Make decisions, bring about closure.. settle things.
Gather information, keep your options open.

*Do you prefer to:*

Quickly decide things, so you can begin acting on your decision.
Collect information so that you can fully understand what is required.

*Are you more likely to want to:*

Get a decision made and over with, so you can move on to the next one.
Hold off on making a decision, because a better option might arise.

*Do you prefer to decisions to be:*

Final, unalterable. Once something is decided, that's it - move on.
Tentative, in order to revisit decisions at a later date, if new information becomes available.

*Do you feel most anxious:*

Until things are settled.
When forced to decide too quickly.

*Which is a bigger flaw for you:*

I decide things too quickly.
I procrastinate on making decisions for too long.
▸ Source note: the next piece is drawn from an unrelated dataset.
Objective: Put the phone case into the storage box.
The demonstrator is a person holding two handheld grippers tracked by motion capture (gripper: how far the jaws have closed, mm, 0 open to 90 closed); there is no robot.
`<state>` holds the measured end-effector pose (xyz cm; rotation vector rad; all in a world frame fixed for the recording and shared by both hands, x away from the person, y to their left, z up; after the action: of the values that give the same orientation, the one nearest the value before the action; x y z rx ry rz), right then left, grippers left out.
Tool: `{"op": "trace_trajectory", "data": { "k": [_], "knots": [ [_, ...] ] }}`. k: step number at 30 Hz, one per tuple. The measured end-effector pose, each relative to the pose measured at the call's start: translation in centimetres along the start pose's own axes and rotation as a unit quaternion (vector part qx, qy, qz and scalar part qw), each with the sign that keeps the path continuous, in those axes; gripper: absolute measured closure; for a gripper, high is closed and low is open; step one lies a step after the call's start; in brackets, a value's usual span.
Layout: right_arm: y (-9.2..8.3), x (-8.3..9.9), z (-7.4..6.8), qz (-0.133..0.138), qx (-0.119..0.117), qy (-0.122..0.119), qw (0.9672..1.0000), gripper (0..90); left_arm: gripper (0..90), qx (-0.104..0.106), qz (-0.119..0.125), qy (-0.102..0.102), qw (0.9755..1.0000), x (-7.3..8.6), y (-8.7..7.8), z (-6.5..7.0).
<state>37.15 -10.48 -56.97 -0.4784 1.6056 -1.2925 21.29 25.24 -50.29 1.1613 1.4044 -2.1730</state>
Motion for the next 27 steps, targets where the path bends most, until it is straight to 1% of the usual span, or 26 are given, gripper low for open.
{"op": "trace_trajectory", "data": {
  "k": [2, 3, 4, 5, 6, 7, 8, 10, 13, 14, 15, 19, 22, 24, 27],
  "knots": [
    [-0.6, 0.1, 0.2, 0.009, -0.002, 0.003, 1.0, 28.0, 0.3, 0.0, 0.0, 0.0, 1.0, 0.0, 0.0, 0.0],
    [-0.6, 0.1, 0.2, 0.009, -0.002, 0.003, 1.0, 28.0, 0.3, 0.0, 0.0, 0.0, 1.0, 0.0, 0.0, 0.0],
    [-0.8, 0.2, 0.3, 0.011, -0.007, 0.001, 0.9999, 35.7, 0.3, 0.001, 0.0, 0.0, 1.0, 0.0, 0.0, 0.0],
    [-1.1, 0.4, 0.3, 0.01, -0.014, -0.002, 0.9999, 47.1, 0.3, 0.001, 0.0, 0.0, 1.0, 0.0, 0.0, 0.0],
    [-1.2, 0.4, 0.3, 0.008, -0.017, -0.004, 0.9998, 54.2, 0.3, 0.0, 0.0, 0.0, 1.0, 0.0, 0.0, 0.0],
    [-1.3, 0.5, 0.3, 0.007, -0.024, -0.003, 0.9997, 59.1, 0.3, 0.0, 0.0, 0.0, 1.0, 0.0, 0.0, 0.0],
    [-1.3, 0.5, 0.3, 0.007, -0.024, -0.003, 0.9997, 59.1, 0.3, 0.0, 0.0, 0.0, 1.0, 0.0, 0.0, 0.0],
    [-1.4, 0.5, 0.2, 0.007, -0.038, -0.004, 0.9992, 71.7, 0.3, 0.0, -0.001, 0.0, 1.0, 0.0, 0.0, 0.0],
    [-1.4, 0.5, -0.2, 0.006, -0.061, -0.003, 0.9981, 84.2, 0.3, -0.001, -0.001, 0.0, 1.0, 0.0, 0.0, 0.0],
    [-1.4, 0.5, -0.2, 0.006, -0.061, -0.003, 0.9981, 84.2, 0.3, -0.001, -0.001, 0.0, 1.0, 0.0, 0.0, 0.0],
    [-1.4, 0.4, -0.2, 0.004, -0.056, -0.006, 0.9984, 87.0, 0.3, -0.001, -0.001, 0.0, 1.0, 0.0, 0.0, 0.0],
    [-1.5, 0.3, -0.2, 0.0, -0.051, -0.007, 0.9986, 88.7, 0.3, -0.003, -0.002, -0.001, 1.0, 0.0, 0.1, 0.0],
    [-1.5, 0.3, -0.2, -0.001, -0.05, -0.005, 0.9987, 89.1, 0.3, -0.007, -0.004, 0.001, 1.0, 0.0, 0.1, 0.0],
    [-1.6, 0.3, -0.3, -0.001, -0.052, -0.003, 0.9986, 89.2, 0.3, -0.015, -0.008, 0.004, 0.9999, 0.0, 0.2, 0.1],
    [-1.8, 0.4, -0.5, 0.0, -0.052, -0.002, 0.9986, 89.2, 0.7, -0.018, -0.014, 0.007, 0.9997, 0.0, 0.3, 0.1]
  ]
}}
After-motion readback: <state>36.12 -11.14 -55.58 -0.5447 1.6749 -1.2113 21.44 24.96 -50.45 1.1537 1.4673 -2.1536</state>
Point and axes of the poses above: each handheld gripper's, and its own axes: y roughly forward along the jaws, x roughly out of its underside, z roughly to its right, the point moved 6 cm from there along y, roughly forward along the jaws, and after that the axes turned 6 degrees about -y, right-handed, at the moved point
*Which do you prefer more:*

Structure and organisation.
Flexibility.

*When it comes to surprises, do you more:*

Dislike ones that force me to change my plans.
Enjoy ones that require me to adapt.

*Schedules make you feel:*

Comfortable.
Constrained.

*Do you feel you have more of a need for:*

Order.
Autonomy.

*Which is more you:*

I thrive in and enjoy highly structured environments.
I feel restricted by highly structured environments.

*When faced with a problem, do you more prefer to:*

Set clear goals.
Consider your options.

*When faced with a new task, do you more want to:*

Get organised, ready to get it done.
Get as much information as possible, to be better prepared.

*Do you prefer to:*

Make plans, so you know what to expect - and when.
Keep it cool, and adapt to whatever comes up.

*Are you more likely to:*

Plan your work time - AND your free time in advance.
Plan your work time if necessary, but keep your free time open.

*Are you more likely to:*

Get frustrated if the plan changes.
Get bored if nothing new happens.

*Part VIII.*

*Select which phrase, out of each of the following is most accurate.*

*Part VIII-A.*


My motto might as well be "Be prepared." I prefer to work within a structured environment. I dislike diversions and surprises.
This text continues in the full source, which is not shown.